Commercial Trade Flows in November

January 12, 2010

Monday brought news that Chinese exports in November were 17.7% larger than in November 2008 level, including advances of 15.9% in sales to the United States and 10.2% to the EU.  There had not been an on-year increase in total exports since September 2008.  Imports shot up 55.9% in the latest statement year.  China’s economy is recovering with a vengeance, but desired structural changes like more contained bank lending and a rotation of the source of expansion from exports to personal consumption are not developing.

Japan, Britain, the United States and Canada released their November trade statistics today.  Here are some highlights from those reports.

Japan:  A seasonally adjusted 9.0% jump in imports dwarfed a solid 4.0% rise in imports.  As elsewhere, two-way Japanese trade commerce is recovering from an extraordinarily depressed base.  Merchandise imports were still 18.2% lower than a year earlier and 29.5% beneath their November 2007 level.  Exports showed a greatly reduced on-year drop of 7.0% but were down 31.6% from two years earlier.  The current account surplus surpassed JPY 1.0 trillion for a seventh straight month and was 76.8% wider than in November 2008.  Japan remains critically reliant on net foreign demand for economic growth.  Thus far, net exports have not crumbled in the face of a pricey yen.

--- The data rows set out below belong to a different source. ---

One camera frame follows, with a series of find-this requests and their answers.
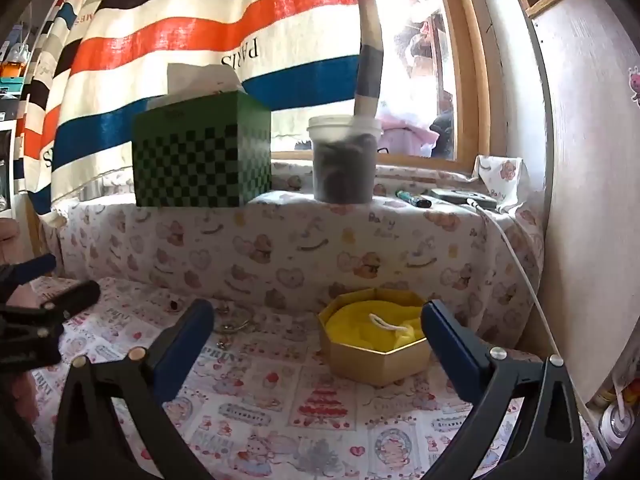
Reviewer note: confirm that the wooden window frame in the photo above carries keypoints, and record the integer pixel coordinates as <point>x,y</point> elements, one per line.
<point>475,60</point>

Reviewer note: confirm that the shelf clutter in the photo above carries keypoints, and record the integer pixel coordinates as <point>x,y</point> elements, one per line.
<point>12,85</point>

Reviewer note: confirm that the striped curtain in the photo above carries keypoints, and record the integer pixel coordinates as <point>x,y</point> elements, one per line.
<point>190,25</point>

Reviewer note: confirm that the cartoon print pillow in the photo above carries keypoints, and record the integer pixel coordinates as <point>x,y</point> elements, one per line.
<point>310,240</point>

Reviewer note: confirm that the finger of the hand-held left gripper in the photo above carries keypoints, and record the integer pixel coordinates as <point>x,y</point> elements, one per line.
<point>75,296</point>
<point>37,265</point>

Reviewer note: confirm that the white cabinet panel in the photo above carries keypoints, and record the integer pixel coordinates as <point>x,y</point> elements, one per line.
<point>590,185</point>

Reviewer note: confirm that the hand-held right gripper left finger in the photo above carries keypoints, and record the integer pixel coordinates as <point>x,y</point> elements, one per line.
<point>184,345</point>

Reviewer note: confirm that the white tape roll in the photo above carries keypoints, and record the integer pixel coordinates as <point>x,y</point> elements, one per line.
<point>616,422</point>

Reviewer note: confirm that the dark flat device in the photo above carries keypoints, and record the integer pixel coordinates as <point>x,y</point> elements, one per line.
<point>462,195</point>

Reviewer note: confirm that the printed tablecloth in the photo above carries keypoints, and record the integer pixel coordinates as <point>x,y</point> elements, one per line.
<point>280,410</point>

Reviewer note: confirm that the green black checkered cloth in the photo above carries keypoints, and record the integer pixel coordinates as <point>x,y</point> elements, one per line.
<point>200,160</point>

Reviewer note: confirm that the gold octagonal box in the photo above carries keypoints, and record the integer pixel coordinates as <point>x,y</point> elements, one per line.
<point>375,365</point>

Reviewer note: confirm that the white tissue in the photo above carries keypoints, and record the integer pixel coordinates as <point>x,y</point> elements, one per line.
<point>200,80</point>

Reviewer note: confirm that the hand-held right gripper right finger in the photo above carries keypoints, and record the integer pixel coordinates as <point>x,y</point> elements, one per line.
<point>450,350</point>

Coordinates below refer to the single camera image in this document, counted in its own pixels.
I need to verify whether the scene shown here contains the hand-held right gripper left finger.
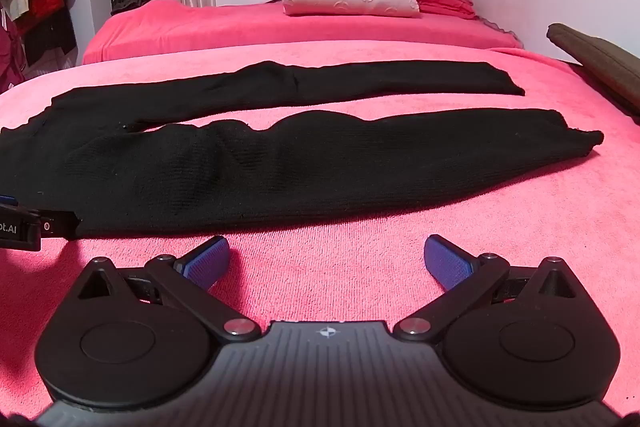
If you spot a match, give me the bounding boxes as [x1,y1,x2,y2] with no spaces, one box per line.
[70,235,262,343]

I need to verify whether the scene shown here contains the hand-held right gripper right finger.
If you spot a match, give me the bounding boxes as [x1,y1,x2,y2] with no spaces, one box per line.
[394,235,581,342]

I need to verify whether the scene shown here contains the bed with pink sheet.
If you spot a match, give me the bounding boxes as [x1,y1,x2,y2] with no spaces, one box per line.
[81,0,524,66]

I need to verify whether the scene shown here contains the brown cushion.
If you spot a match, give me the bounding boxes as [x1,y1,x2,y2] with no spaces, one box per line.
[546,23,640,96]

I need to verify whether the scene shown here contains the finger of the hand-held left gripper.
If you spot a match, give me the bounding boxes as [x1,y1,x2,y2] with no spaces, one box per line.
[40,209,82,241]

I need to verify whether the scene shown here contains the black pants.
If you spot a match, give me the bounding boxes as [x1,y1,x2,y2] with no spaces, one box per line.
[0,61,605,239]

Britain:  British trade flows paused in November after climbing briskly in prior months.  Export volumes were unchanged in the latest month but up 5.0% in September-November from the previous three months.  Inflation-adjusted imports fell 0.8% on month but were 6.3% higher in September-November than in June-August.  The goods trade deficit narrowed 3.3% to Gbp 6.784 billion, and the deficit with countries not in the EUR hit a 48-month high and was 44.3% smaller than that in August 2008.  The goods and services deficit slid below Gbp 3 billion to print at Gbp 2.912 billion in the last month.  Officials had hoped to reap more stimulus from the weaker pound, which in trade-weighted terms has shed 15% since late July 2008.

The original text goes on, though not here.